Recorded information>
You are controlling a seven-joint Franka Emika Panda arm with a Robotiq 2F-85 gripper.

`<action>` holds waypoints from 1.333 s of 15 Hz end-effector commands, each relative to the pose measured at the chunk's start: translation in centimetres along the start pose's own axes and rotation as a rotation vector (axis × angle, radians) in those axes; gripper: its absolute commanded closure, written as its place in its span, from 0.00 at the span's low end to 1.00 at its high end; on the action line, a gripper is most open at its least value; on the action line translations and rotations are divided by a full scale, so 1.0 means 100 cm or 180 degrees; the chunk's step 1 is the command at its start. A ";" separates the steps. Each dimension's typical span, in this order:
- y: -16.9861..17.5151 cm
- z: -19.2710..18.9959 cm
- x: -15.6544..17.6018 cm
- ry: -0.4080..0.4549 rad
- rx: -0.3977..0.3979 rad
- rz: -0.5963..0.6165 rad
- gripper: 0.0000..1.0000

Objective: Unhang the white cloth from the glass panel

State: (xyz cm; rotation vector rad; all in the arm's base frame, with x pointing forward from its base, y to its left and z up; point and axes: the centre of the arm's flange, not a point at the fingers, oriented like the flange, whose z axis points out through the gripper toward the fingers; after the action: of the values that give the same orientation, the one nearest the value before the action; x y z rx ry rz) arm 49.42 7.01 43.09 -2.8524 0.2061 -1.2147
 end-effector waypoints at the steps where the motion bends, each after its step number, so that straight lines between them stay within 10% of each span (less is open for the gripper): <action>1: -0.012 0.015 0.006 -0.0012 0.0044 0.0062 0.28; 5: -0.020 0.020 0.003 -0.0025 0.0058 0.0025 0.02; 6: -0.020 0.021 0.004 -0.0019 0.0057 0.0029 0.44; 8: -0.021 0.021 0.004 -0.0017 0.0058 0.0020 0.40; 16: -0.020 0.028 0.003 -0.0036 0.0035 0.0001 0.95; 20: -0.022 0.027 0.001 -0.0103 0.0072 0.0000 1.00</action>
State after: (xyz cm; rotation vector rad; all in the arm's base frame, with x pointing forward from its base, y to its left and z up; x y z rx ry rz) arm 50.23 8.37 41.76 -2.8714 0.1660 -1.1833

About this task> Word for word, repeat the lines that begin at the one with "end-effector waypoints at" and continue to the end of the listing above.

Answer to the problem>
 end-effector waypoints at the steps where the motion bends, each after its step number, so that straight lines between them stay within 10% of each span (less is open for the gripper): <action>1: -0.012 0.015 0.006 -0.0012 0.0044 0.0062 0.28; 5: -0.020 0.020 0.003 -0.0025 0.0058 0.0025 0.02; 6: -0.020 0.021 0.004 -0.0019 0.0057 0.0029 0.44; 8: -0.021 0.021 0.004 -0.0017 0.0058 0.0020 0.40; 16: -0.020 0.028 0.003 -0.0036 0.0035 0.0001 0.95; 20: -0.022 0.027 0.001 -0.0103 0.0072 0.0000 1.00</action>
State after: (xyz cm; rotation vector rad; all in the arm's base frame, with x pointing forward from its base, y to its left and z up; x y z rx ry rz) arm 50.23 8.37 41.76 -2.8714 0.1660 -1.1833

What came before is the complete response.